In November 2019, Lebanese banks closed their doors amid nationwide protests calling for the resignation of the government, further eroding confidence in the banking system. Desperate Lebanese tried to buy goods or works of art during this period in an attempt to preserve their savings.

Finally, in March 2020, the government defaulted on its external debts.

“This has led to an almost complete halt to all inflows of capital into Lebanon,” Ghobril said.

Limited access to bank accounts

The consequences spilled over into the banking system, with banks limiting people’s access to their accounts and forcing the Lebanese to convert their accounts to US dollars at the old dollar rate. This actually meant that every depositor with dollars in Lebanon was actually losing 80% of the value of their accounts.

“They stole our money,” said Laila Said angrily. She lives in a suburb and made a rare trip downtown to shop. “How can you make money for years and years and have someone take your money now?” “

But Lebanon, like most places, is nothing if not a land of contradictions. There are segments of the economy that do better – wealthy and operating on the dollars brought in by tourists and expatriates.
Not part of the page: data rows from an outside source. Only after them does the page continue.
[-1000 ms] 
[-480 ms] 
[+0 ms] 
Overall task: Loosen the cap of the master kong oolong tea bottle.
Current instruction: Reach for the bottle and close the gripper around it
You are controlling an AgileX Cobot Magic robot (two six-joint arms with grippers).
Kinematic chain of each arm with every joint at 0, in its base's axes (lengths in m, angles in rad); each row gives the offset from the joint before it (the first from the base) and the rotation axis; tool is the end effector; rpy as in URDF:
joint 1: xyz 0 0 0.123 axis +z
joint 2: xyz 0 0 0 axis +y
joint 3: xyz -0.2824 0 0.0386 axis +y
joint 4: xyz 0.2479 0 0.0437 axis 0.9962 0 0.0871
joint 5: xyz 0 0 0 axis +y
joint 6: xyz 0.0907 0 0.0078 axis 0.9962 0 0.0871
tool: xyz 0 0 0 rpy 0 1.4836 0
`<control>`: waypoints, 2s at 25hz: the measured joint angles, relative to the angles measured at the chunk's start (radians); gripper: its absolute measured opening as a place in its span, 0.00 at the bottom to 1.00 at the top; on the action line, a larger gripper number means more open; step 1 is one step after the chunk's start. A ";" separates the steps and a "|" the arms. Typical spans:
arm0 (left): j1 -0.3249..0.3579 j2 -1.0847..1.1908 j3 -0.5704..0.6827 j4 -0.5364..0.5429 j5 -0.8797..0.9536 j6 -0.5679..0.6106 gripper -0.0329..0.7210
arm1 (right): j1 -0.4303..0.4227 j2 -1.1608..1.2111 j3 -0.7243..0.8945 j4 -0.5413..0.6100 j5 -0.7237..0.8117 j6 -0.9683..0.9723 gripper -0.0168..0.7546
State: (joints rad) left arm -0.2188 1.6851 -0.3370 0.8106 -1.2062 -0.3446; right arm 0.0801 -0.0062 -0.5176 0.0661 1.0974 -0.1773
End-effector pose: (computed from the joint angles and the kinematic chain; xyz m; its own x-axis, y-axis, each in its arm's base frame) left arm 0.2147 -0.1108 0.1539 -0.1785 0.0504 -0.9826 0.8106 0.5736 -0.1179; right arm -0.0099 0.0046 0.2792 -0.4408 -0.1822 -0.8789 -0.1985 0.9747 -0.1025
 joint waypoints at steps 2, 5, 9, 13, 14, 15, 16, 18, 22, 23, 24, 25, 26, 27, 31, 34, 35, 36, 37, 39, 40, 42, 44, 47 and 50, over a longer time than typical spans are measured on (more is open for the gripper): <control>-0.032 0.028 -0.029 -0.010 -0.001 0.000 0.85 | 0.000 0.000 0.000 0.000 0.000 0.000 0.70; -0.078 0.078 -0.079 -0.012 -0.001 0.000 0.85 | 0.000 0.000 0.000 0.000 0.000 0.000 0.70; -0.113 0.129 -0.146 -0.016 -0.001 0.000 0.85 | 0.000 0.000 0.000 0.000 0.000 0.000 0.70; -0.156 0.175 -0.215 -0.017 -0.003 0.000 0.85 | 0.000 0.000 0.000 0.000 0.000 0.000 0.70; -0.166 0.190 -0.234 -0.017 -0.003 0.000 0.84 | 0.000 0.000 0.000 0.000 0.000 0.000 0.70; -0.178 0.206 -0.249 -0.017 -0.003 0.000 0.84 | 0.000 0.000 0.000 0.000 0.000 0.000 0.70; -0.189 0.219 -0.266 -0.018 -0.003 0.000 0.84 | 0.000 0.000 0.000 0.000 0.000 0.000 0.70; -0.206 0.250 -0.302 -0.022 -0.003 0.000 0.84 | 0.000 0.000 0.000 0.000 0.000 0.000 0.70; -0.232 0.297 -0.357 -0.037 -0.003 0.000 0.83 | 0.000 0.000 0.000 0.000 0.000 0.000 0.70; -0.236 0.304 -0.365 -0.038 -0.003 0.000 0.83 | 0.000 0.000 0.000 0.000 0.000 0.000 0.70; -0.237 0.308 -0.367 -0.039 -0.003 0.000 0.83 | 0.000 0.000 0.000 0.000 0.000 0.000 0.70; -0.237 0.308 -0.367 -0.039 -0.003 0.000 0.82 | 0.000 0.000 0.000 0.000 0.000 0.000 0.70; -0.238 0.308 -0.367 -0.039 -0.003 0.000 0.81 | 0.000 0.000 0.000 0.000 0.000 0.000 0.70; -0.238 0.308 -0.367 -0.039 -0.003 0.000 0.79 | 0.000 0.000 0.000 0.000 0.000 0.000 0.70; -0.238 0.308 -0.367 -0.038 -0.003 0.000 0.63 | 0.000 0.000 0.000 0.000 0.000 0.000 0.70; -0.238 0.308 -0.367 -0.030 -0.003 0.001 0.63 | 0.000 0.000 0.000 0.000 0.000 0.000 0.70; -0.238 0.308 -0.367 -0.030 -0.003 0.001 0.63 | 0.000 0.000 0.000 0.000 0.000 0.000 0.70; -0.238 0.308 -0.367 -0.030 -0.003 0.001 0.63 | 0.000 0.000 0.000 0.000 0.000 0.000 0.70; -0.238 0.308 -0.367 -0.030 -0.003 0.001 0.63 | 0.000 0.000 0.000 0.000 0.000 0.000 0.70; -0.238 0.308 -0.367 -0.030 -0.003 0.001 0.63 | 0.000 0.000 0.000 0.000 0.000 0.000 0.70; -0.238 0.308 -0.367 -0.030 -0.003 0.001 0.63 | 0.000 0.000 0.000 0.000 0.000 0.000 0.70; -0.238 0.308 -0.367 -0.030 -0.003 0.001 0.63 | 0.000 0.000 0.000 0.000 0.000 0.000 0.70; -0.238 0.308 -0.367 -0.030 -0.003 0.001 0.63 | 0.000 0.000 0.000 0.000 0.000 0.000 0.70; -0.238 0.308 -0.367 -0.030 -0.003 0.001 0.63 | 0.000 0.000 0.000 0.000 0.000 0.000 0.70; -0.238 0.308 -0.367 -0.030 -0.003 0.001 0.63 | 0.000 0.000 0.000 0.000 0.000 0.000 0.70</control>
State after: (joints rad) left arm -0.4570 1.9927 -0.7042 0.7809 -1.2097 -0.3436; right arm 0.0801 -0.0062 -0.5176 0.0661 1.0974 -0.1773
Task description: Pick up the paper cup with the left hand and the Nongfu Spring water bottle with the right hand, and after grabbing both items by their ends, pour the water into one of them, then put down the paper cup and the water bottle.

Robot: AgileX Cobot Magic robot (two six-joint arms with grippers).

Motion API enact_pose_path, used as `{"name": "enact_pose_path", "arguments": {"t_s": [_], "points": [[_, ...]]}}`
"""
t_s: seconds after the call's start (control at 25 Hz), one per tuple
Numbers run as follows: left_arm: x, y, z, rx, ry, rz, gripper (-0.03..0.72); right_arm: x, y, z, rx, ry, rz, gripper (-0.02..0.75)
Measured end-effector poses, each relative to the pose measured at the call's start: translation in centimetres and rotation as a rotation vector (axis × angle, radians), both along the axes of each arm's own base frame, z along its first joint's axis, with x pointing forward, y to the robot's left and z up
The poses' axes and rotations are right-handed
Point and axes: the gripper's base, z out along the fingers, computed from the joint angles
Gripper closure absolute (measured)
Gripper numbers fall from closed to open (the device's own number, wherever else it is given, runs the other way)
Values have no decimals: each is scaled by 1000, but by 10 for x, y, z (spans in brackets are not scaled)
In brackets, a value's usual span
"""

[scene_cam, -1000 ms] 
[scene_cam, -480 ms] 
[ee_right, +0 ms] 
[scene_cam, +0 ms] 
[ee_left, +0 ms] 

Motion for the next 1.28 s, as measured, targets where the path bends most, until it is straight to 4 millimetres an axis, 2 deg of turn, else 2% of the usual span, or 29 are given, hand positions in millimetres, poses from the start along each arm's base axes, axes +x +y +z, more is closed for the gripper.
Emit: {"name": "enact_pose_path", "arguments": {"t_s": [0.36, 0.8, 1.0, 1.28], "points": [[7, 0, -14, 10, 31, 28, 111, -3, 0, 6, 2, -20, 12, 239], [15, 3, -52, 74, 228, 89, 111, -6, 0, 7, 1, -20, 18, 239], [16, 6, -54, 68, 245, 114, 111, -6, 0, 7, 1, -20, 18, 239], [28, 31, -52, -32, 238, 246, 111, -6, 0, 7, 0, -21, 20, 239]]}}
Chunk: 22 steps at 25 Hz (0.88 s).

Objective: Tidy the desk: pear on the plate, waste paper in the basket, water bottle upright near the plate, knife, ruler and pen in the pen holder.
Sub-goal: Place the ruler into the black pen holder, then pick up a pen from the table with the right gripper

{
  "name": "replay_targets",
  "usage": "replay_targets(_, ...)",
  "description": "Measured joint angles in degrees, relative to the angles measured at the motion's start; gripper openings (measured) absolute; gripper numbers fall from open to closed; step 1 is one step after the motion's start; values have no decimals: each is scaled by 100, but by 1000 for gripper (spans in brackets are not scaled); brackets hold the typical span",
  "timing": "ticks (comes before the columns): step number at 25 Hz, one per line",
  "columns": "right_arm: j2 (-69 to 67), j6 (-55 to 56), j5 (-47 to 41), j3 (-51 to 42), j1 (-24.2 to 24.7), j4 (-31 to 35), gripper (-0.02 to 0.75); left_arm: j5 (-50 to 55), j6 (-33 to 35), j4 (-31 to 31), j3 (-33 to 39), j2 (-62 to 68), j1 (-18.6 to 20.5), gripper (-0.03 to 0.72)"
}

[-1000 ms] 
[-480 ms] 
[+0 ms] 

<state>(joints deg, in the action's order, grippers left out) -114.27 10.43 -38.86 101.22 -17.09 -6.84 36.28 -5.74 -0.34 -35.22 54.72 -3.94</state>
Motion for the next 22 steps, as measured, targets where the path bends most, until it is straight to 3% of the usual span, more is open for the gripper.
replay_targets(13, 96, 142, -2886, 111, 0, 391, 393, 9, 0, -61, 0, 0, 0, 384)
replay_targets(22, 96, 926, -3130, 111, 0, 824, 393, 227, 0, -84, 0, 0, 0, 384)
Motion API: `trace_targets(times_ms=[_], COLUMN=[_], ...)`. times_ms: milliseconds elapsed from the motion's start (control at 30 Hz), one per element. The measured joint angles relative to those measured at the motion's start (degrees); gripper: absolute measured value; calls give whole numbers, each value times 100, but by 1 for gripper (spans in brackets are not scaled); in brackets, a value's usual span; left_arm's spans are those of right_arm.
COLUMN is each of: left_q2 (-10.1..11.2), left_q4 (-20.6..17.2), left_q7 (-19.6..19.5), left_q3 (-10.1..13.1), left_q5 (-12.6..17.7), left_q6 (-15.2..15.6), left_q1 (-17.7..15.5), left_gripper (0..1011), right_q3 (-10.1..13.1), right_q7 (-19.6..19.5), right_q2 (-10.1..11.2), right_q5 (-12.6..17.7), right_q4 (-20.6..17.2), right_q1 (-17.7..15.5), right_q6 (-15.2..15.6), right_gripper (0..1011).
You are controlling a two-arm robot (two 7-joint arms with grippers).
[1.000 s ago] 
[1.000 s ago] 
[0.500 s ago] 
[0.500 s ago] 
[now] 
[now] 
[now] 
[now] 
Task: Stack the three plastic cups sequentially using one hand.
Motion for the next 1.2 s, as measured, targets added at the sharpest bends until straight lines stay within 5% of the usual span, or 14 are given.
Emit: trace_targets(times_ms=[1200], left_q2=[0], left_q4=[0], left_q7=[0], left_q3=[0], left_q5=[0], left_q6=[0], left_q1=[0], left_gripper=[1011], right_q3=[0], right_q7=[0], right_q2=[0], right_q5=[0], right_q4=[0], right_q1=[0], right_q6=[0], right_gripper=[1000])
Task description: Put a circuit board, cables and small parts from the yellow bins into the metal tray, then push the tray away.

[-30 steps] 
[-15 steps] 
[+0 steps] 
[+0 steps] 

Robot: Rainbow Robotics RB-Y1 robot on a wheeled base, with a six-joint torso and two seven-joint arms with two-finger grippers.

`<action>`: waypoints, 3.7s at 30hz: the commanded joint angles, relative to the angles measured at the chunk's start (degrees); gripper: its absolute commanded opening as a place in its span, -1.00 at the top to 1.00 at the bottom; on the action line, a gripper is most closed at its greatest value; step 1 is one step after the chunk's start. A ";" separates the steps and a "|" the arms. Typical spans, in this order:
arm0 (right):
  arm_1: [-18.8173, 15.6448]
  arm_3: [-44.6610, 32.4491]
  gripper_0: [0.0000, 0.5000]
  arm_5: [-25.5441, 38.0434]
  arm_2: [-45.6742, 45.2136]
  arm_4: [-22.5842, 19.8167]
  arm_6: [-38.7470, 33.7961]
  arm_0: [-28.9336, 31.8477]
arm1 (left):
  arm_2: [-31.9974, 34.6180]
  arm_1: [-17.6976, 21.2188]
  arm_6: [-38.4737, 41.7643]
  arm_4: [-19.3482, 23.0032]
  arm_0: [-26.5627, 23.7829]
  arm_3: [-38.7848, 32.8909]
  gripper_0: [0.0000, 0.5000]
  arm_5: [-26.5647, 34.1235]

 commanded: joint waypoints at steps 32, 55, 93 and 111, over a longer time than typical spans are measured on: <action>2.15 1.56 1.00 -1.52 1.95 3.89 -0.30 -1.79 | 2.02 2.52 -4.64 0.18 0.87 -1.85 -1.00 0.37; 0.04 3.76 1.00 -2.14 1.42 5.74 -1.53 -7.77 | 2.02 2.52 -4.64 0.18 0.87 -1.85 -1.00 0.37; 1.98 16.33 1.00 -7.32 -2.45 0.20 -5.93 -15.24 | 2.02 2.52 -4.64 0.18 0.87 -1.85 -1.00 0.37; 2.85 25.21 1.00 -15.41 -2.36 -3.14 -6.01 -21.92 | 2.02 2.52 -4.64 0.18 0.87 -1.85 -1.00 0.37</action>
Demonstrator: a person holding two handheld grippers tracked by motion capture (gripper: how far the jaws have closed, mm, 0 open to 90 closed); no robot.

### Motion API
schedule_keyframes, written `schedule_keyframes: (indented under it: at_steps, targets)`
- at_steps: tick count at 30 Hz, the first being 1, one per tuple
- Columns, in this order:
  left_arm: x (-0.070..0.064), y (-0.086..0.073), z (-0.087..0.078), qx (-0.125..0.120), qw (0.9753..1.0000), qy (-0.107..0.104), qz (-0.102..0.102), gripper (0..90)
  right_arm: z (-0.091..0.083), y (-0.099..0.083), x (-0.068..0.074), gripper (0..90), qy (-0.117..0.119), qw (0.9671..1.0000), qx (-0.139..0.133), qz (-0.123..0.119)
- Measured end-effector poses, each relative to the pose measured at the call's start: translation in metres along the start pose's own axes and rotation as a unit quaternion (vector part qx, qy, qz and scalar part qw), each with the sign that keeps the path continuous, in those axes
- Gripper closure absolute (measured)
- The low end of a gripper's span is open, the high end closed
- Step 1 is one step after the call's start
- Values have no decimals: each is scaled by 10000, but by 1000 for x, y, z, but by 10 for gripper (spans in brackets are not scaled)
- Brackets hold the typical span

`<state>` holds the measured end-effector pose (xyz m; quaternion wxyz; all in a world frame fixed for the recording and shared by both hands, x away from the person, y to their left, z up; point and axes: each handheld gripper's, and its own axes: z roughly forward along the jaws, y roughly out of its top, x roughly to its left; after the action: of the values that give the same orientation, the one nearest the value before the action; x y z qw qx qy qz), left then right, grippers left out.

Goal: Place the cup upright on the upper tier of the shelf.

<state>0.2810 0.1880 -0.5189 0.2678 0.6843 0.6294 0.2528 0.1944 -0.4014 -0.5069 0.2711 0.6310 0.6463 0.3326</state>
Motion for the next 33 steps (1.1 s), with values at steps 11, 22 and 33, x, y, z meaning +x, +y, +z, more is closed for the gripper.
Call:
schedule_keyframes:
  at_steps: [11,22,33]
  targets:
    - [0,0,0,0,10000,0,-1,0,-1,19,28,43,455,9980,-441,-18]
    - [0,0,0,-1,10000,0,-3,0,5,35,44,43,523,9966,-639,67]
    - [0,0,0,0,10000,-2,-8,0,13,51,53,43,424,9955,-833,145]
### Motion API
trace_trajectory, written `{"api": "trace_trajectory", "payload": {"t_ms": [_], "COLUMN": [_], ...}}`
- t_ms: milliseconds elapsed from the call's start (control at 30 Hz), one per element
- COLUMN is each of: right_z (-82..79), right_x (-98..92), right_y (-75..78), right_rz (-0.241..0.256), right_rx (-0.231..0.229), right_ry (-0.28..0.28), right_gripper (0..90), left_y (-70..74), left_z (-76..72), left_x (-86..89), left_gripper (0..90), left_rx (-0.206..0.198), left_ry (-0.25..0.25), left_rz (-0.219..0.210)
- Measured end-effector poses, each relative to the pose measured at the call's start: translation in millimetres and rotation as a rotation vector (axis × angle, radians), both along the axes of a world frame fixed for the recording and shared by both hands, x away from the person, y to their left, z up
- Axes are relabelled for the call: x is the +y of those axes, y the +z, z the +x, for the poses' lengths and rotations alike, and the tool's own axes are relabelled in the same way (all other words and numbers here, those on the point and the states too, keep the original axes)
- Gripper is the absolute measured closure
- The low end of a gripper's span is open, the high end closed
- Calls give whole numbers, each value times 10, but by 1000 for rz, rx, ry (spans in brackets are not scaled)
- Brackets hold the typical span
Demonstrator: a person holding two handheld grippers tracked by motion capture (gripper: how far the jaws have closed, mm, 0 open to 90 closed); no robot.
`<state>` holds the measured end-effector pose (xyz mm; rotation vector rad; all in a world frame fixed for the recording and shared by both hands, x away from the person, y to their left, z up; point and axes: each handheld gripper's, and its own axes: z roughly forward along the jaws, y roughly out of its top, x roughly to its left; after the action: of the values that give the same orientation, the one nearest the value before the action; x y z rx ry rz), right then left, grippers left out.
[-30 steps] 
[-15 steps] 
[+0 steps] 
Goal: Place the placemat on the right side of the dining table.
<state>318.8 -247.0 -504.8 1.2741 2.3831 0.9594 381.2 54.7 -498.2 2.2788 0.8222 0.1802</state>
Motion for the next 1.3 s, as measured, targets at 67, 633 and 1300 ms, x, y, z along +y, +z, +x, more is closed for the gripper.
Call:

In the mountains outside of Beirut, wedding music can still be heard across the valleys. In a restaurant by a waterfall in Lebanon’s Chouf region, a couple dine on a floating platform in a pool fed by a stream. Admission is $ 20.

The United States and France have offered hundreds of millions of dollars in humanitarian aid. But the recovery would require loans in the order of billions, according to economists.

The IMF offered such loans subject to reform, but the government was unwilling or unable to accept them. Until recently, Lebanon did not have a fully functioning executive branch – the latter resigned in August 2020 after the massive explosion in the port of Beirut but remained on an interim basis. A new government was announced earlier this month and promises to tackle the crisis.

For some, it is too little, too late.

Hisham Kekhia works for the family bottle manufacturing business. Last June, he fell ill.

“For three weeks, I couldn’t find the most basic drug,” he told me. “It was the last straw. It has become unlivable. So I’m going to go. He will go to Turkey, he thinks.

He will leave behind a country which, for many, becomes unrecognizable.